Always one or two of us would be less than enthusiastic, and he’d turn on us with fierce sparkling eyes.
That’s your ancestor’s land, he would hiss. They knew every step of the way by name; every twist and turn, every crossroad and junction. They knew each road and track and path, and where it came from, and where it went to. They knew the names of the rivers and the streams, and of the waterfalls. They had names for the woods and for the fields, and for the marshes. They had names for the farms, and the houses, and the little villages.
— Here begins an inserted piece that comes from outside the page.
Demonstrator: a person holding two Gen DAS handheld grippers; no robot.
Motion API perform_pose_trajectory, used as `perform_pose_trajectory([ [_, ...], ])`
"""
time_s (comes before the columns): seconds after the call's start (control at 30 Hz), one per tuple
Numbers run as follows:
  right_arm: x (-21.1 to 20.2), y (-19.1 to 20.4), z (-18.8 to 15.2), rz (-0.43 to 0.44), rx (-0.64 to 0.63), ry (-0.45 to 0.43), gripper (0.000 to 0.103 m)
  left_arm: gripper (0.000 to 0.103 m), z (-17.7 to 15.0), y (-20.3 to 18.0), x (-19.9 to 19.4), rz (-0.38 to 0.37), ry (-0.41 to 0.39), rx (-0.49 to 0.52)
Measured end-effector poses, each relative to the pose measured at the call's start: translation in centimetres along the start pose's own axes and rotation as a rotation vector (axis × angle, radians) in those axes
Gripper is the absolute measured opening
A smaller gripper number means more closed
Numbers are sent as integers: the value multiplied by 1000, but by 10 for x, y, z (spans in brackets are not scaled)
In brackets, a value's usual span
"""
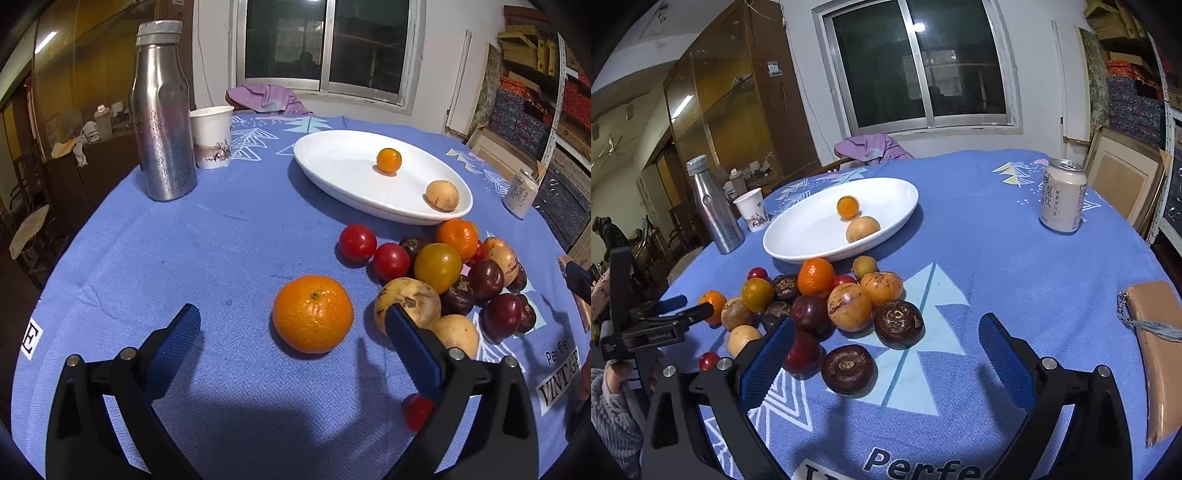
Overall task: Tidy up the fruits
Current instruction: 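Grasp the tangerine with the left gripper while the right gripper grasps a mangosteen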
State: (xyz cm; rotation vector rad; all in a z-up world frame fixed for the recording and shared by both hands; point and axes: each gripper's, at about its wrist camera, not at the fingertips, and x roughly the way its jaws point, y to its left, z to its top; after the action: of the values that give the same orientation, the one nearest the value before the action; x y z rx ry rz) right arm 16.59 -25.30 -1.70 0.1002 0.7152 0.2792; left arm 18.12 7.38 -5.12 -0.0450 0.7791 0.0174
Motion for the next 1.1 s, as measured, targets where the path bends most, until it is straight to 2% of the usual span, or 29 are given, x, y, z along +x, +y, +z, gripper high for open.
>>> perform_pose_trajectory([
  [0.03, 2, 0, -1, -6, 1, 5, 100, 85, 0, -1, 0, 4, 0, 5],
  [0.07, 3, 0, -1, -13, 2, 11, 100, 78, 0, -2, 0, 3, 6, 10],
  [0.1, 5, 0, -2, -17, 4, 18, 100, 63, 0, -2, 3, -8, 23, 13],
  [0.13, 8, -1, -2, -22, 5, 30, 100, 58, 0, -1, 7, -36, 41, 6],
  [0.2, 10, -1, -4, -20, 7, 45, 100, 55, -1, 0, 10, -63, 60, -4],
  [0.4, 12, 5, -6, -7, -21, 56, 100, 55, 2, -7, 11, -30, 34, 39],
  [0.47, 12, 7, -7, -4, -37, 63, 100, 48, 2, -9, 15, -44, 50, 48],
  [0.67, 19, 20, -12, -28, -108, 89, 99, 47, 2, -6, 15, -61, 51, 33],
  [0.73, 20, 22, -13, -28, -118, 94, 94, 47, 2, -5, 15, -65, 52, 25],
  [0.87, 27, 30, -15, -7, -156, 130, 74, 47, 2, -6, 15, -61, 51, 33],
  [1.03, 34, 35, -17, 12, -178, 172, 64, 47, 1, -7, 14, -62, 52, 34],
  [1.1, 37, 33, -17, 17, -162, 192, 52, 47, 1, -7, 14, -60, 53, 35],
])
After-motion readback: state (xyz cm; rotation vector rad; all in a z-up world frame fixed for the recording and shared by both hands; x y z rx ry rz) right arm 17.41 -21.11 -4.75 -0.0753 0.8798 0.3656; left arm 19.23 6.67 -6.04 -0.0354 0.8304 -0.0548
And when they remembered, he said, they had memories of all those places, and memories of the walls and of the gates, and of the individual boulders, and of the trees that stood out on their own. That was because it was their land, he said, and when you too know those names, then it remains your land, whoever lives upon it now.
He said he was a Cumberland Man, but none of us could find Cumberland on any of his maps. He said that was why you couldn’t be a Cumberland Man any more. And once I made the mistake of asking him where the border was, and he turned on me savagely and took me by the shoulder, and said, there is no border, and never you forget it!
And I glanced down across the distant fields to the edges of the town, and saw the checkpoints of the militiamen on the main road, where we traded the American jackets, and I saw the watch towers along the perimeters; and I wondered if they used the same names as we did for the hills we were watching from.
Which of course were names given to them long ago by people unknown to us and in a foreign tongue.